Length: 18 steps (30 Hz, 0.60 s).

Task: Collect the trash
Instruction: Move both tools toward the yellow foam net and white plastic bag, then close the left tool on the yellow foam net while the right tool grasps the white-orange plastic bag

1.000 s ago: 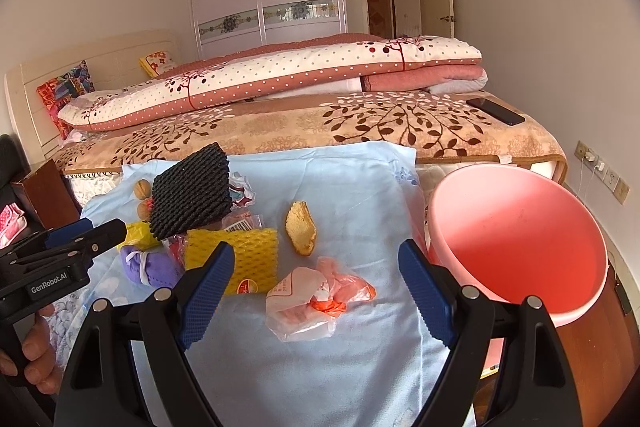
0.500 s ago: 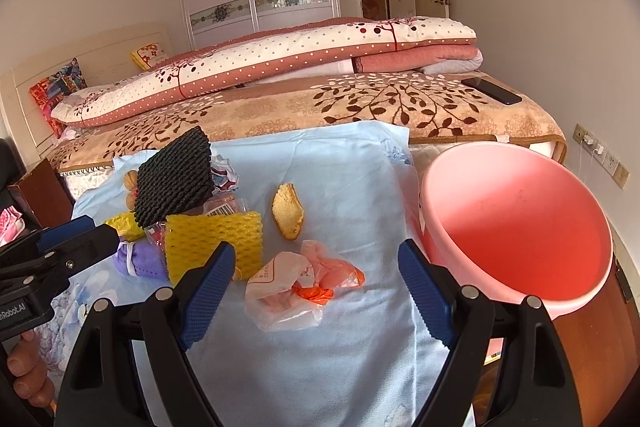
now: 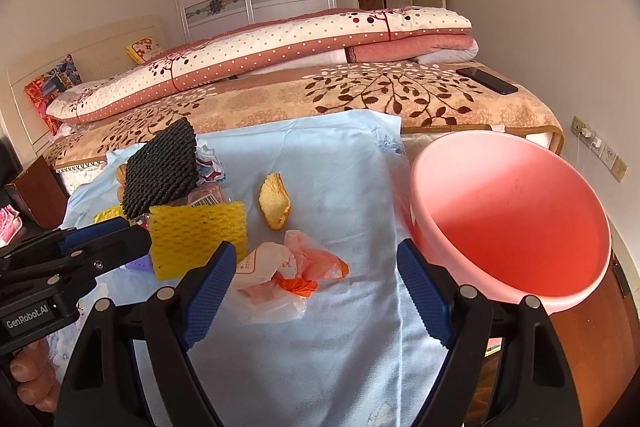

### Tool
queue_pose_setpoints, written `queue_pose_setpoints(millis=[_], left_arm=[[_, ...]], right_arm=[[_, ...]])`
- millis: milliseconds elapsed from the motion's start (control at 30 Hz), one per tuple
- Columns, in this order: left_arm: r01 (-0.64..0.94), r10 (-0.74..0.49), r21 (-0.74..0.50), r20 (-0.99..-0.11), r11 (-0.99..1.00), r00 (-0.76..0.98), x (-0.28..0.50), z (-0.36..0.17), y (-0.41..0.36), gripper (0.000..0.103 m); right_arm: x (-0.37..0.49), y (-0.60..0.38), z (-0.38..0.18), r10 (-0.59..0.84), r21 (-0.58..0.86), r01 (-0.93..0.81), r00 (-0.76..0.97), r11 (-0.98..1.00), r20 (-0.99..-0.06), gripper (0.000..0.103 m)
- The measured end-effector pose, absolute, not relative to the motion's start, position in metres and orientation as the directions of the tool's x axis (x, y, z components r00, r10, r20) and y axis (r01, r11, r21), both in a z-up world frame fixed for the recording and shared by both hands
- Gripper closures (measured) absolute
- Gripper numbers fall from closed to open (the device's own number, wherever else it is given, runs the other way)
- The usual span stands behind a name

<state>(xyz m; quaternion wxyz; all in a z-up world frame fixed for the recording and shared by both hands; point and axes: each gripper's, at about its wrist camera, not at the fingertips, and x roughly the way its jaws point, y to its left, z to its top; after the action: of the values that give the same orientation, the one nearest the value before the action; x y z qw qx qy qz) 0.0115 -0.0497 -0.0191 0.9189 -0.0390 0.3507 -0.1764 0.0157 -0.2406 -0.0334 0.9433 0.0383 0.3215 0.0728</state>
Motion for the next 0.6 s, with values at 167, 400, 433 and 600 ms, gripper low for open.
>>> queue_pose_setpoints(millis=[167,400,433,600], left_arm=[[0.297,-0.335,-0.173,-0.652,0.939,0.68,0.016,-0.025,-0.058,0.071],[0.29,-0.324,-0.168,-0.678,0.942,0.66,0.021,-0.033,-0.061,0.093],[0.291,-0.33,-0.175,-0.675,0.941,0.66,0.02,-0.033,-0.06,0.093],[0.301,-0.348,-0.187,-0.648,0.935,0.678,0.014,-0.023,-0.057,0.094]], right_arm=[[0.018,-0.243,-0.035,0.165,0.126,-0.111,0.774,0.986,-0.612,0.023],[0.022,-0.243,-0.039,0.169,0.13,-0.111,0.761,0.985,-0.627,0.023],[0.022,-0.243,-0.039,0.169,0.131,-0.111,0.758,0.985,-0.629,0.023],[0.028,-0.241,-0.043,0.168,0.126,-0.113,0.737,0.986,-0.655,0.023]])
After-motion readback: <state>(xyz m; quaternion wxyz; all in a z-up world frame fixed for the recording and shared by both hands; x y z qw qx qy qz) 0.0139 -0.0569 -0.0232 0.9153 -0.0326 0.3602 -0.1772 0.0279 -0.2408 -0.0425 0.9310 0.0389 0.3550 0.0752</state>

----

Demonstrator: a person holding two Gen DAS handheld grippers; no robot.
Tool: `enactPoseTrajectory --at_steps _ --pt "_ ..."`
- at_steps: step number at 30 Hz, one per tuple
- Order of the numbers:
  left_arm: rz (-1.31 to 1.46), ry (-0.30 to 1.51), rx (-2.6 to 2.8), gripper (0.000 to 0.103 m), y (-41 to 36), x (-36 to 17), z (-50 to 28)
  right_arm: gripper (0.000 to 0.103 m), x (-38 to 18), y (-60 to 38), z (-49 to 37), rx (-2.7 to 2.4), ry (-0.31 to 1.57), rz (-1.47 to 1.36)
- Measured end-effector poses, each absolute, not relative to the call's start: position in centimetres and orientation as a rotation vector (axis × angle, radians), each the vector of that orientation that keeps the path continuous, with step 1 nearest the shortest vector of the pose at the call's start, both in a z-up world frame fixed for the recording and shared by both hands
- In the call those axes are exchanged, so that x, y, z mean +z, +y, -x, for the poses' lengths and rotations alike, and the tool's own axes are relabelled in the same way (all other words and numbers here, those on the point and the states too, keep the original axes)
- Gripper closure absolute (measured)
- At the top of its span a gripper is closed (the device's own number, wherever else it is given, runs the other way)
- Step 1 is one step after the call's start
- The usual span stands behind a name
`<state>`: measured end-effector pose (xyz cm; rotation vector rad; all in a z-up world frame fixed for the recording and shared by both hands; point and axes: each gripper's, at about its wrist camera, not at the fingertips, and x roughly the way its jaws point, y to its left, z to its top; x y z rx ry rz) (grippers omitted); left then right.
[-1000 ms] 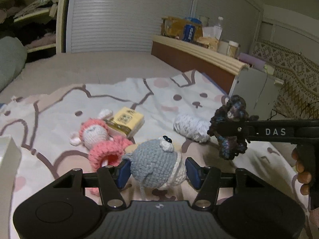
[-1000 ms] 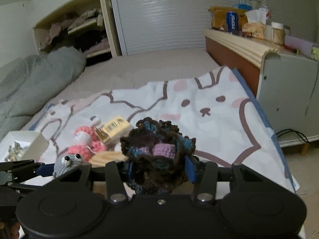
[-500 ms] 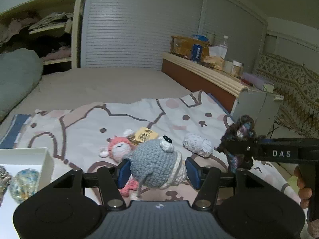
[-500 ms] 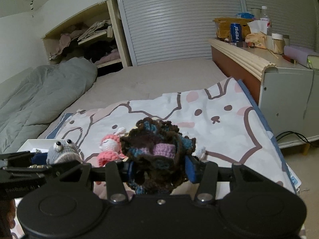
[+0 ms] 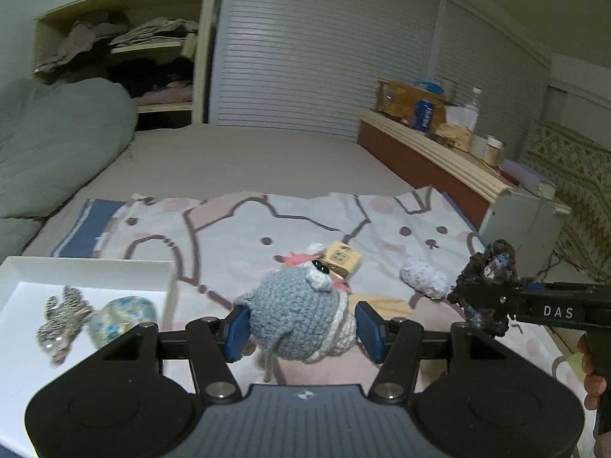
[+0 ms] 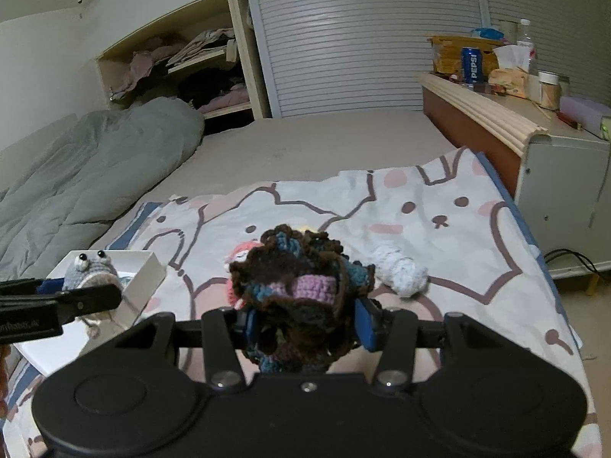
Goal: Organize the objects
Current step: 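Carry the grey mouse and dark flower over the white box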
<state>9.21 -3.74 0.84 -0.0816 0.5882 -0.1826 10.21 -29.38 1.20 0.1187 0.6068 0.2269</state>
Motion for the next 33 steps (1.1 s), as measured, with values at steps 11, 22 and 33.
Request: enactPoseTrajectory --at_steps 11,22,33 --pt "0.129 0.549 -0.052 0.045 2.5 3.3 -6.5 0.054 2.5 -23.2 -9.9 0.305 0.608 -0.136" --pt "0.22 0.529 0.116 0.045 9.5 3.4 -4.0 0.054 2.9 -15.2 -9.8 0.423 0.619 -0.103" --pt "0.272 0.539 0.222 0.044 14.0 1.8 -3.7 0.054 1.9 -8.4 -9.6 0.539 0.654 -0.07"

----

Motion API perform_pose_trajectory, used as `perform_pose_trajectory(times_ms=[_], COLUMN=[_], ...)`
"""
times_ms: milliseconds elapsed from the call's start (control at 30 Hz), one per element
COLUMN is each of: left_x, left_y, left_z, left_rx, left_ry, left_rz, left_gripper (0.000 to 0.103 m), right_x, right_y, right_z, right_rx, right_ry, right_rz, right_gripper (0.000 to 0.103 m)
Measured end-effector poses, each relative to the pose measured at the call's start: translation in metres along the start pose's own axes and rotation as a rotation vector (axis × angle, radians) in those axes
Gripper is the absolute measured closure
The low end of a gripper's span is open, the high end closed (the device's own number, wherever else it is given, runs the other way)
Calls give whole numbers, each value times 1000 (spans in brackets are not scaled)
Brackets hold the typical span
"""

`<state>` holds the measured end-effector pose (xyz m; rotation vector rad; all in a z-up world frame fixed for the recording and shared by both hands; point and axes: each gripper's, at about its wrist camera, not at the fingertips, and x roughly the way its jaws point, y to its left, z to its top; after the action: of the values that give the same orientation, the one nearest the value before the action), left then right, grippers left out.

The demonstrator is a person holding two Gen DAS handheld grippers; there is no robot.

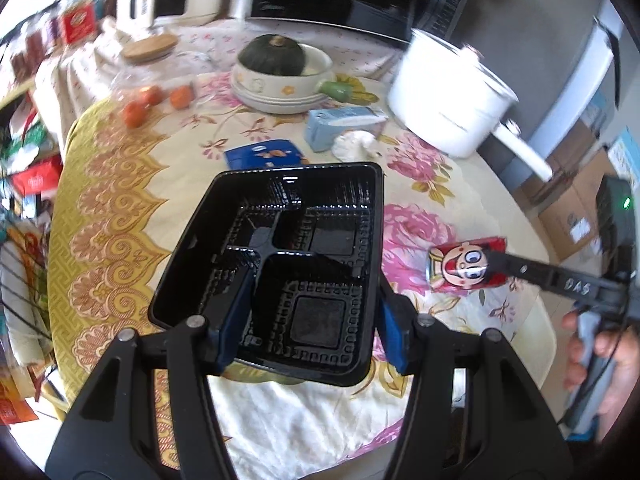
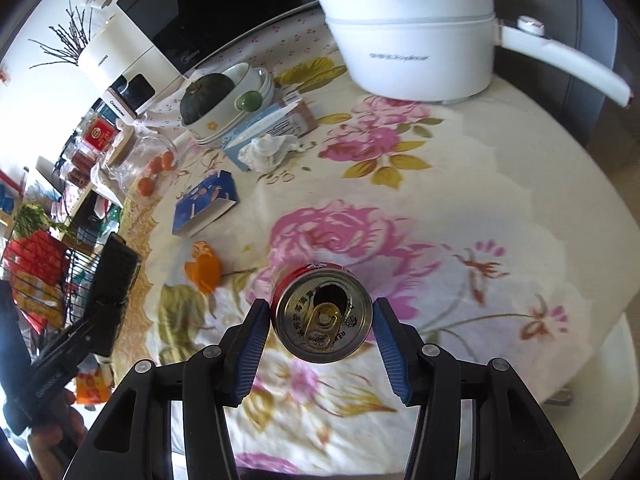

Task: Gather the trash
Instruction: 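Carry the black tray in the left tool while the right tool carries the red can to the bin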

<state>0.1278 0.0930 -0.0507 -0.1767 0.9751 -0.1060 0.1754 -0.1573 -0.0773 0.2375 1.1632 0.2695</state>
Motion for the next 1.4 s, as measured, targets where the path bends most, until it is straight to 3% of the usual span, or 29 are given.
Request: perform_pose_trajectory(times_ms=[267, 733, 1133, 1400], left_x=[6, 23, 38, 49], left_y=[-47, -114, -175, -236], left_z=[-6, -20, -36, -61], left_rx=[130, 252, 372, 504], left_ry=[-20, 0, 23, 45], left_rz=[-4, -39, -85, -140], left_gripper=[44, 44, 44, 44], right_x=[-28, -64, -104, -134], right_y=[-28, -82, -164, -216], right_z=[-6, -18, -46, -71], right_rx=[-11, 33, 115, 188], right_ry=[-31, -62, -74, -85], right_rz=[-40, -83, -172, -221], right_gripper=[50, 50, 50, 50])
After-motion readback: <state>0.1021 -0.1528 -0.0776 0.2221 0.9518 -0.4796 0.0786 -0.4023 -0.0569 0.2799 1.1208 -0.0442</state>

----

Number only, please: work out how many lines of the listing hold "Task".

OUTPUT: 2